(Recorded information Opens)
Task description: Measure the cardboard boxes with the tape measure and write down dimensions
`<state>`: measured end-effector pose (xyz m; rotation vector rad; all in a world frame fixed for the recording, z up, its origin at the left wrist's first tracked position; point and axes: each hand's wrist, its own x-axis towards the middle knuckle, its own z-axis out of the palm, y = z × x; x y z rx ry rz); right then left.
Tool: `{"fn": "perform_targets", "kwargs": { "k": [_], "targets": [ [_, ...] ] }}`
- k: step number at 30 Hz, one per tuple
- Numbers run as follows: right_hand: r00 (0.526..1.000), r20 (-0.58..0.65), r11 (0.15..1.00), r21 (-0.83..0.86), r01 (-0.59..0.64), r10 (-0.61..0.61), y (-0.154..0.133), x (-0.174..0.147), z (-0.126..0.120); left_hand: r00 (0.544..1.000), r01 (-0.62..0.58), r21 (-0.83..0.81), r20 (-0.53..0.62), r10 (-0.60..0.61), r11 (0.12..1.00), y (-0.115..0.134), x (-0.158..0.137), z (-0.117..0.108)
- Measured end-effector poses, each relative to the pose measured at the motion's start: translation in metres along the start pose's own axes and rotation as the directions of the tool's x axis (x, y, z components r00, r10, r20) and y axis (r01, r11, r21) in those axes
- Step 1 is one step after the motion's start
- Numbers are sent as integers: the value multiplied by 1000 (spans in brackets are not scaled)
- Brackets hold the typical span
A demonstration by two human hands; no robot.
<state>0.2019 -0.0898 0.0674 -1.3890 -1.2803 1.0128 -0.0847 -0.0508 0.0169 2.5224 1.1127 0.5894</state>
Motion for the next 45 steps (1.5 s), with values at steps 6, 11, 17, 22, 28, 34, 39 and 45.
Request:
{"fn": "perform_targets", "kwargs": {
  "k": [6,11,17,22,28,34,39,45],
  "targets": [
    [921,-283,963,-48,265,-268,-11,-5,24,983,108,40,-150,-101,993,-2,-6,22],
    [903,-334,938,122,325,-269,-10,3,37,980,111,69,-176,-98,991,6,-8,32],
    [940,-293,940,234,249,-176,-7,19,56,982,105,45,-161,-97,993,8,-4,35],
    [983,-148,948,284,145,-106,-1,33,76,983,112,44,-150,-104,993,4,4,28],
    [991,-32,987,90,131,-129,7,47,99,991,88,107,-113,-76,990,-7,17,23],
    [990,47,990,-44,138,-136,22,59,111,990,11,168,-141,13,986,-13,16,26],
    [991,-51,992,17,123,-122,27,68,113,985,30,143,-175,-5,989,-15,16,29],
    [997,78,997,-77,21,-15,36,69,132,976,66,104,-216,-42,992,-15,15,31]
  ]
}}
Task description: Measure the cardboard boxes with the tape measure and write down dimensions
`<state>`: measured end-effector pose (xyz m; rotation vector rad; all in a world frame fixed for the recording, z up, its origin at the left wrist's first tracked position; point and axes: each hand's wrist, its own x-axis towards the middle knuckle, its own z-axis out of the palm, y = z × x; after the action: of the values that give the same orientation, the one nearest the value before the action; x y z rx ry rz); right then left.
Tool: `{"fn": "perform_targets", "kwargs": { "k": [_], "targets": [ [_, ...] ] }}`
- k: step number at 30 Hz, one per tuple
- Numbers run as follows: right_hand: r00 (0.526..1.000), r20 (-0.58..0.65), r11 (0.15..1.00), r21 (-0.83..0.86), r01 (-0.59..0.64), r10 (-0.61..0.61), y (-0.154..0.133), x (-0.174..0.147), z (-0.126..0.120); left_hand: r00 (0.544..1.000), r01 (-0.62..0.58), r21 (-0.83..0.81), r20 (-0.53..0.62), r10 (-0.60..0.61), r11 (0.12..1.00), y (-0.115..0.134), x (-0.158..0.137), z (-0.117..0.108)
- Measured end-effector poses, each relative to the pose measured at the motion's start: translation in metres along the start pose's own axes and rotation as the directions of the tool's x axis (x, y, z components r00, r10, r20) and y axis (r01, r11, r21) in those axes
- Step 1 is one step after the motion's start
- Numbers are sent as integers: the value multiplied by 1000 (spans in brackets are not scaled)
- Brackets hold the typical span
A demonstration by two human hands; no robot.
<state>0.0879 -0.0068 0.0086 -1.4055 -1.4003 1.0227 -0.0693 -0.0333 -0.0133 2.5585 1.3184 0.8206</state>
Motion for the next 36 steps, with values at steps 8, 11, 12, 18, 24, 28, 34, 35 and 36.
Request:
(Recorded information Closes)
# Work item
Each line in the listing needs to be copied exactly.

# Your solution
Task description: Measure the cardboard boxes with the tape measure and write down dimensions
`<state>`: measured end-effector pose (xyz m; rotation vector rad; all in a world frame fixed for the recording, z up, its origin at the left wrist's first tracked position; point and axes: each hand's wrist, its own x-axis towards the middle knuckle, its own z-axis out of the palm, y = z × x; x y z rx ry rz); right then left.
Tool: `{"fn": "perform_targets", "kwargs": { "k": [_], "targets": [ [_, ...] ] }}`
- k: step number at 30 Hz, one per tuple
- Numbers run as follows: right_hand: r00 (0.526..1.000), r20 (-0.58..0.65), r11 (0.15..1.00), r21 (-0.83..0.86), r01 (-0.59..0.64), r10 (-0.61..0.61), y (-0.154..0.133), x (-0.174..0.147), z (-0.126..0.120); left_hand: r00 (0.544..1.000), r01 (-0.62..0.58), r21 (-0.83..0.81), r20 (-0.53..0.62), r10 (-0.60..0.61), r11 (0.12..1.00), y (-0.115..0.134), x (-0.158..0.137), z (-0.117..0.108)
- Measured end-effector poses, each relative to the pose measured at the motion's start: translation in metres along the start pose's own axes and rotation as the directions of the tool's x axis (x, y, z components r00, r10, r20) and y axis (r01, r11, r21) in those axes
- Step 1 is one step after the motion's start
- Numbers are sent as integers: the value multiplied by 1000 (spans in brackets are not scaled)
- Brackets hold the typical span
A demonstration by two human hands; no robot.
<state>0.2019 -0.0898 0.0674 -1.3890 -1.2803 1.0128 -0.0847 -0.0508 0.0169 2.5224 1.1127 0.5894</state>
Motion for the next 45 steps (1.5 s), with values at steps 6, 11, 17, 22, 28, 34, 39 and 45.
Request:
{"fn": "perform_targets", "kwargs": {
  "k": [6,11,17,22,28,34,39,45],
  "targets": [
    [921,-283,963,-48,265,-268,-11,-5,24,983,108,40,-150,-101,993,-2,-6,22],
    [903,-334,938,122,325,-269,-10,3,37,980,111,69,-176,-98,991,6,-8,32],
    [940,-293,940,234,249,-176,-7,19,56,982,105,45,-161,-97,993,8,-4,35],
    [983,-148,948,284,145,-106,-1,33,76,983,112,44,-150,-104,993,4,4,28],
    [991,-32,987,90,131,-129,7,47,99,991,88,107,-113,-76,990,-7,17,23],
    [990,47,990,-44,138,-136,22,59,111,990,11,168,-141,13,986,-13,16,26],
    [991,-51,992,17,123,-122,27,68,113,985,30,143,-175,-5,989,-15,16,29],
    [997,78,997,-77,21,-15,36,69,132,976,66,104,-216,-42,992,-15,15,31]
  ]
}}
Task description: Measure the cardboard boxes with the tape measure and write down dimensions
`<state>`: measured end-effector pose (xyz m; rotation vector rad; all in a world frame fixed for the recording, z up, its origin at the left wrist's first tracked position; point and axes: each hand's wrist, its own x-axis towards the middle knuckle, its own z-axis out of the palm, y = z × x; after the action: of the values that give the same orientation, the one nearest the value before the action; x y z rx ry rz); right then left.
Tool: `{"fn": "perform_targets", "kwargs": { "k": [_], "targets": [ [_, ...] ] }}`
- k: step number at 30 Hz, one per tuple
- Numbers run as follows: right_hand: r00 (0.526..1.000), r20 (-0.58..0.65), r11 (0.15..1.00), r21 (-0.83..0.86), r01 (-0.59..0.64), r10 (-0.61..0.61), y (-0.154..0.133), x (-0.174..0.147), z (-0.126..0.120); left_hand: r00 (0.544..1.000), r01 (-0.62..0.58), r21 (-0.83..0.81), r20 (-0.53..0.62), r10 (-0.60..0.61), r11 (0.12..1.00), y (-0.115..0.134), x (-0.158..0.137), z (-0.117..0.108)
- Measured end-effector poses, each relative to the pose measured at the motion's start: translation in metres along the start pose's own axes and rotation as the directions of the tool's x axis (x, y, z components r00, r10, r20) and y axis (r01, r11, r21) in those axes
- Step 1 is one step after the motion's start
- Numbers are sent as integers: the value multiplied by 1000 (spans in brackets are not scaled)
- Brackets hold the typical span
A demonstration by two human hands; no robot.
<state>0.0879 -0.0068 0.0086 -1.4055 -1.4003 1.0227 -0.0693 -0.0333 -0.0133 2.5585 1.3184 0.8206</state>
Motion for the next 36 steps, with values at steps 8, 11, 12, 18, 24, 28, 34, 35 and 36.
Request:

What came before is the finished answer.